Setelah Anda menyiapkan resource dengan CMEK, pengalaman mengakses resource Dataproc Metastore mirip dengan menggunakan enkripsi default Google. Untuk mengetahui informasi selengkapnya tentang opsi enkripsi, lihat Kunci enkripsi yang dikelola pelanggan (CMEK).
Sebelum memulai
Pertimbangan
Pertimbangkan poin-poin berikut saat menggunakan Metastore Dataproc dengan CMEK.
CMEK didukung untuk layanan Dataproc Metastore satu region dan multi-region (Pratinjau).
Database Cloud Monitoring tidak mendukung enkripsi CMEK. Sebagai gantinya, Google Cloud menggunakan kunci enkripsi Google untuk melindungi nama dan konfigurasi layanan Dataproc Metastore Anda.
Jika ingin layanan Dataproc Metastore berjalan di dalam perimeter Kontrol Layanan VPC, Anda harus menambahkan Cloud Key Management Service (Cloud KMS) API ke perimeter.
Saat Anda menggunakan kunci Cloud External Key Manager, Google tidak memiliki kontrol atas ketersediaan kunci yang dikelola secara eksternal. Jika kunci tidak tersedia selama periode pembuatan layanan Dataproc Metastore, pembuatan layanan akan gagal. Setelah layanan Dataproc Metastore dibuat, jika kunci tidak tersedia, layanan tidak akan tersedia hingga kunci tersedia lagi. Untuk pertimbangan lainnya saat menggunakan kunci eksternal, lihat Pertimbangan Cloud EKM.
Batasan
Pertimbangkan batasan berikut saat menggunakan Dataproc Metastore dengan CMEK.
Anda tidak dapat mengaktifkan CMEK di layanan yang ada.

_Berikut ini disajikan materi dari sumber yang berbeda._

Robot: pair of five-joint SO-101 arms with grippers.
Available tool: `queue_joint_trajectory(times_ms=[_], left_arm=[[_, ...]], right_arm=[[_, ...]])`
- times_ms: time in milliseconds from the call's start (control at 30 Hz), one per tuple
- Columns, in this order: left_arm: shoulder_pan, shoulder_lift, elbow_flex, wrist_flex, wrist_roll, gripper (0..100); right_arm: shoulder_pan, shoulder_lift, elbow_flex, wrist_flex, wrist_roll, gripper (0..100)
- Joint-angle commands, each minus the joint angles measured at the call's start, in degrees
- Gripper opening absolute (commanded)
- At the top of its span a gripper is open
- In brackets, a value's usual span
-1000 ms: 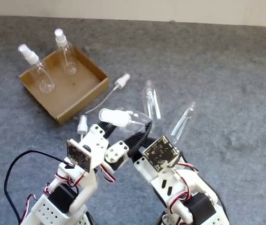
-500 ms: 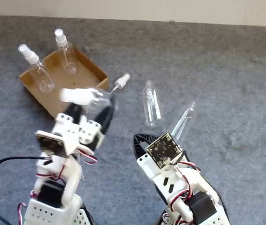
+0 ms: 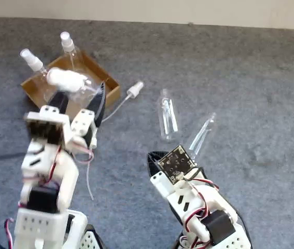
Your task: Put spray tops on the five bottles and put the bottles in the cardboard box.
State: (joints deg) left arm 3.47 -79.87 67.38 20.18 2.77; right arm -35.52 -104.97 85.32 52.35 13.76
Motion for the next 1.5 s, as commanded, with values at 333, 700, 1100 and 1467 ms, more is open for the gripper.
queue_joint_trajectory(times_ms=[333,700,1100,1467], left_arm=[[-5.67,41.36,-15.25,-14.77,-0.79,6],[-5.49,63.87,-16.31,-40.00,-0.79,6],[-5.76,81.63,-29.41,-42.11,-0.70,6],[-5.76,91.74,-34.86,-48.88,-0.53,6]], right_arm=[[8.66,-0.57,8.48,-14.02,0.44,1.0],[8.66,-0.57,13.41,-17.19,0.44,1.0],[8.57,-0.57,13.41,-17.19,0.44,1.0],[8.57,-0.57,13.41,-17.19,0.53,1.0]])
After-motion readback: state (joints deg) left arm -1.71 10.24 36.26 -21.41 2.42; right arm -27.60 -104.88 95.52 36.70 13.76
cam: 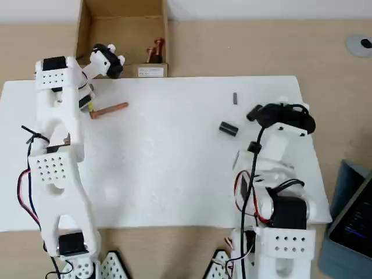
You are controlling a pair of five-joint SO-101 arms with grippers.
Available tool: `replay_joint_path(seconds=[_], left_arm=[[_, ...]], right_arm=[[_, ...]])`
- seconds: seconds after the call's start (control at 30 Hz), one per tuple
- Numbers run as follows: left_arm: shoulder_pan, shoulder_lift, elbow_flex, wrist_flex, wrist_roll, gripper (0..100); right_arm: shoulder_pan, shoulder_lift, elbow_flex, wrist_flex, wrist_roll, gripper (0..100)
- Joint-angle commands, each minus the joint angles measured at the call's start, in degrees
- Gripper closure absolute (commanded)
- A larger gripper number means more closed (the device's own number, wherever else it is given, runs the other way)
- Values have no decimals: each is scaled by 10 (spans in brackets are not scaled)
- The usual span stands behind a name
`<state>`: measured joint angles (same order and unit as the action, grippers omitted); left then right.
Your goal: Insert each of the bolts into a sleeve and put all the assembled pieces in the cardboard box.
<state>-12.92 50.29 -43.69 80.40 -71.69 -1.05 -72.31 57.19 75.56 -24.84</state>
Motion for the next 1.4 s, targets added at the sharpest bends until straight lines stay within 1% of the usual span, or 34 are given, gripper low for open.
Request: replay_joint_path(seconds=[0.0,0.37,0.43,0.5,0.63,0.73,0.93,1.03,1.1,1.23,1.37], left_arm=[[5,7,-20,-20,-2,999],[1,1,-21,-16,-2,995],[1,-6,-38,-8,8,995],[1,-19,-76,27,20,995],[11,-35,-155,118,22,993],[15,-35,-208,150,22,992],[15,-29,-223,150,22,979],[14,-5,-229,150,20,901],[9,6,-229,150,19,875],[0,16,-229,150,18,877],[-11,19,-224,150,2,877]], right_arm=[[6,-11,-5,0,2,989],[5,-11,-5,0,2,989],[5,-11,-5,0,2,989],[5,-11,-4,0,2,989],[5,-11,-4,0,1,989],[4,-11,-4,0,0,989],[4,-11,-4,0,-1,989],[5,-11,-4,0,-1,989],[6,-11,-4,0,-1,989],[6,-11,-4,0,0,989],[6,-11,-4,0,0,989]])
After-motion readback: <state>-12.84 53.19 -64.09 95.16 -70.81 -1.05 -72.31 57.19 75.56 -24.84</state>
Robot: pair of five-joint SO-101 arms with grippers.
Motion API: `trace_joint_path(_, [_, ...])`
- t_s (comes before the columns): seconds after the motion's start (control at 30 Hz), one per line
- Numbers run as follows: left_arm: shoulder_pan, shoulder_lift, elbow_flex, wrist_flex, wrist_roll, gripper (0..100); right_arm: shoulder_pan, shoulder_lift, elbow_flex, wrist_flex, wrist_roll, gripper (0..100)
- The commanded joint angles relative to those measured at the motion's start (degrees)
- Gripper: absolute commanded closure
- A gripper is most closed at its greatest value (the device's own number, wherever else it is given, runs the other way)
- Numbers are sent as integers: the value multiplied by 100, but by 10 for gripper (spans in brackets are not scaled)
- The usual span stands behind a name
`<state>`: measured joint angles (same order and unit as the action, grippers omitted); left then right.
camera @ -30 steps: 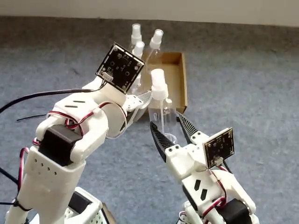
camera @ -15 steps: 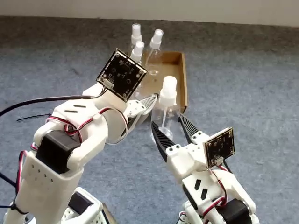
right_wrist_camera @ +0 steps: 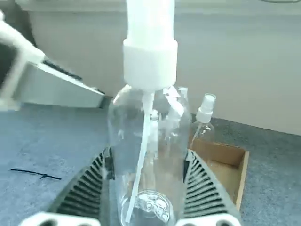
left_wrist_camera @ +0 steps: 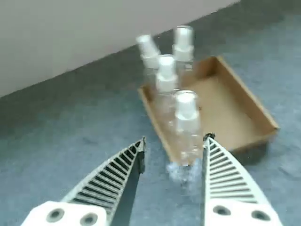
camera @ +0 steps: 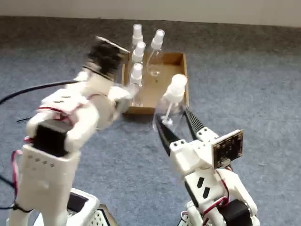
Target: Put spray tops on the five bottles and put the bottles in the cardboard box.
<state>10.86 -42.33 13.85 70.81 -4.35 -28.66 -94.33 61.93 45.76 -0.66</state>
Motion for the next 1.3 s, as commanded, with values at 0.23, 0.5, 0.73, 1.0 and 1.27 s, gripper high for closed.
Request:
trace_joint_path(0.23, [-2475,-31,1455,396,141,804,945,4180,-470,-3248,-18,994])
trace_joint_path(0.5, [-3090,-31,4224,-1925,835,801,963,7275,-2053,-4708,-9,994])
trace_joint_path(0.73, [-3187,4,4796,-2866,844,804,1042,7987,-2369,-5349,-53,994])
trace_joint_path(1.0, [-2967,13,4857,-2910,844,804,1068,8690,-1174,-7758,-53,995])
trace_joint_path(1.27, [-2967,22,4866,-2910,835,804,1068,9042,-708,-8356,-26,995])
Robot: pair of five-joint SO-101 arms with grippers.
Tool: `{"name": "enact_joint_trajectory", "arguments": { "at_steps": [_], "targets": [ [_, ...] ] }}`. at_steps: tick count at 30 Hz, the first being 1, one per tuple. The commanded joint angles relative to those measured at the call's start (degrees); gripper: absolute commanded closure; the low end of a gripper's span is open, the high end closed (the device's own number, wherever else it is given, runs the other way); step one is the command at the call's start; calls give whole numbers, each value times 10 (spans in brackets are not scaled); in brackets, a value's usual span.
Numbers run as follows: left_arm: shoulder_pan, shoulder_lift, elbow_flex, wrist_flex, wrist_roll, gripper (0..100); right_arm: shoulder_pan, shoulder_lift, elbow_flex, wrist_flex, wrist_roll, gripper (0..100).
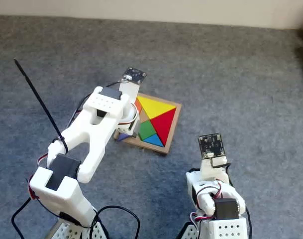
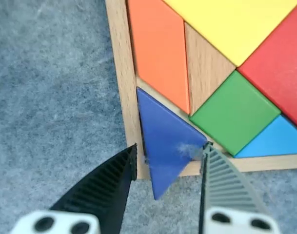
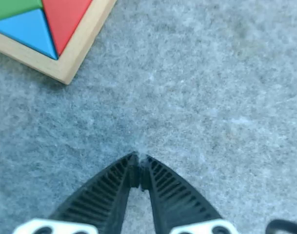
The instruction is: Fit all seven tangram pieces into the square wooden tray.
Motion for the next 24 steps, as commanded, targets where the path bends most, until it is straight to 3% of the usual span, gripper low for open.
{"name": "enact_joint_trajectory", "arguments": {
  "at_steps": [1,11,24],
  "targets": [
    [7,-3,-23,2,3,794,7,-19,82,6,-3,981],
    [6,-13,-28,4,3,853,7,-19,82,6,-3,981],
    [7,-80,-30,6,3,852,6,-19,82,6,-3,981]
  ]
}}
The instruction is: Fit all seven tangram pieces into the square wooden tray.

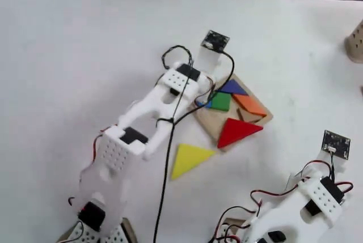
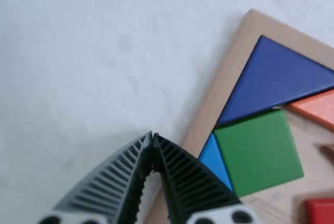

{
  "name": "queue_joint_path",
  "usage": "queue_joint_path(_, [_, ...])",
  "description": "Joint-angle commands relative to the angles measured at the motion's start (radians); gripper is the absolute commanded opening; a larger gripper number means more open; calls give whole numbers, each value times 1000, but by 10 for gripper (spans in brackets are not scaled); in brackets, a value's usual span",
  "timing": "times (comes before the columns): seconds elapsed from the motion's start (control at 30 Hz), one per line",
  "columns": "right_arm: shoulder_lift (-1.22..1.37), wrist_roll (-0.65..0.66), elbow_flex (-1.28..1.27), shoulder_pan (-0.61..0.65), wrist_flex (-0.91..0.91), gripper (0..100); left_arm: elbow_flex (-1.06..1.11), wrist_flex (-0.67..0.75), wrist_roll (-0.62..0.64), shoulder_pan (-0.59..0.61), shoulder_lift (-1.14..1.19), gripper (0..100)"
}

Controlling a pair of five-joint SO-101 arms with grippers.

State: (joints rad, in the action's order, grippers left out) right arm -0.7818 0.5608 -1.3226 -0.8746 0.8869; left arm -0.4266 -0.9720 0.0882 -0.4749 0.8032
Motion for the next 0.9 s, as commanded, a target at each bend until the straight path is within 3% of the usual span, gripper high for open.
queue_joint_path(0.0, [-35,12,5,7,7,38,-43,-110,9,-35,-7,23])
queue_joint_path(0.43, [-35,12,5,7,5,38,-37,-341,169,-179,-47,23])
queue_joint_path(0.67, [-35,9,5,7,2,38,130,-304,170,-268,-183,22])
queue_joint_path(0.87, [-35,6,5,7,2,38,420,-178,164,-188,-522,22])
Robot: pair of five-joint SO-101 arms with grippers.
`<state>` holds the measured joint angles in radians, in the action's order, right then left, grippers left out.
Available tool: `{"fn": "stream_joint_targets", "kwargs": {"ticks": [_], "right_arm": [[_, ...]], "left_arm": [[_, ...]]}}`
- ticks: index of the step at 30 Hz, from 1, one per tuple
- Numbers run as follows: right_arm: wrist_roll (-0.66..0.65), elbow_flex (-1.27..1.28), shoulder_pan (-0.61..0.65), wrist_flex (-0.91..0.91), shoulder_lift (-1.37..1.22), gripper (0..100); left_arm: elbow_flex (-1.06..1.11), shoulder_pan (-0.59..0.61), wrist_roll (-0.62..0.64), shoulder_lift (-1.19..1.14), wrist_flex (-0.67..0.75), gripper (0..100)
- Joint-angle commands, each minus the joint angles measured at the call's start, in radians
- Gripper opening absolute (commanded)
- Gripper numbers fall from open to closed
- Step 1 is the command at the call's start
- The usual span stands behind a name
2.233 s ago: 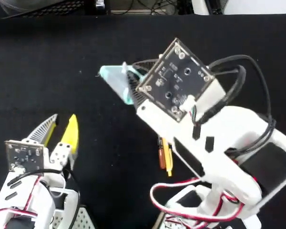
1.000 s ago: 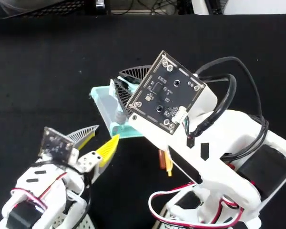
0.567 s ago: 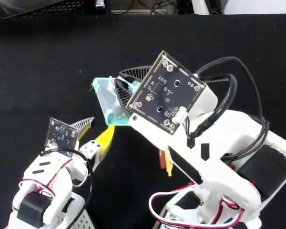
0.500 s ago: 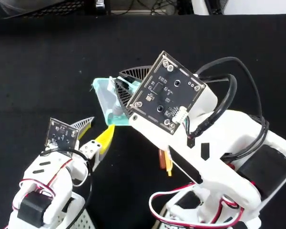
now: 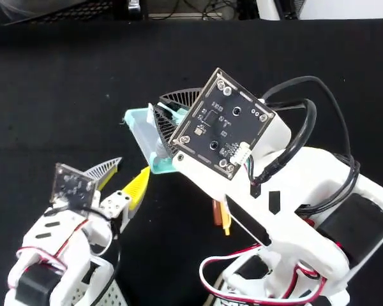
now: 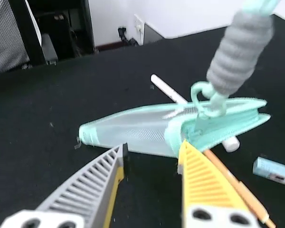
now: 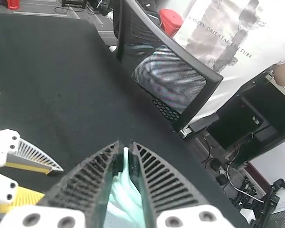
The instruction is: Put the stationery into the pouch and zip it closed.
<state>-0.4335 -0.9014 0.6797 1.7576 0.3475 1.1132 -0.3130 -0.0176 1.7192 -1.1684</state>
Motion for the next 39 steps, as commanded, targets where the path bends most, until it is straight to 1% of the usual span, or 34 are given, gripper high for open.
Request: {"fn": "stream_joint_targets", "kwargs": {"ticks": [1,5,7,13,17,19,36,39], "right_arm": [[-0.006,0.001,0.009,0.005,0.005,1.4],[-0.006,0.001,0.006,0.005,0.005,1.4],[-0.006,0.001,0.006,0.005,0.002,1.4],[-0.006,0.001,0.008,0.005,0.001,1.4],[-0.006,0.001,0.009,0.005,0.001,1.4],[-0.006,0.001,0.009,0.005,0.001,1.4],[-0.005,0.002,0.011,0.005,-0.002,1.4],[-0.003,0.002,0.011,0.005,-0.002,1.4]], "left_arm": [[0.004,-0.016,0.011,-0.011,0.049,20],[-0.061,-0.019,0.120,-0.012,0.049,20],[-0.085,-0.019,0.153,-0.014,0.049,20],[-0.039,-0.021,0.153,-0.014,0.061,20],[0.050,-0.019,0.157,-0.014,0.157,20],[0.062,-0.019,0.158,-0.014,0.180,20],[0.125,-0.019,0.153,-0.026,0.186,20],[0.125,-0.015,0.153,-0.063,0.215,20]]}}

Anda tidak dapat memutar CMEK yang digunakan oleh layanan yang mengaktifkan CMEK.
Anda tidak dapat menggunakan CMEK untuk mengenkripsi data pengguna selama pengiriman, seperti kueri dan respons pengguna.
Mengonfigurasi CMEK untuk Metastore Dataproc
Jika belum memiliki kunci Cloud KMS, Anda dapat membuatnya untuk layanan Metastore Dataproc. Jika tidak, Anda dapat melewati langkah ini dan menggunakan kunci yang ada.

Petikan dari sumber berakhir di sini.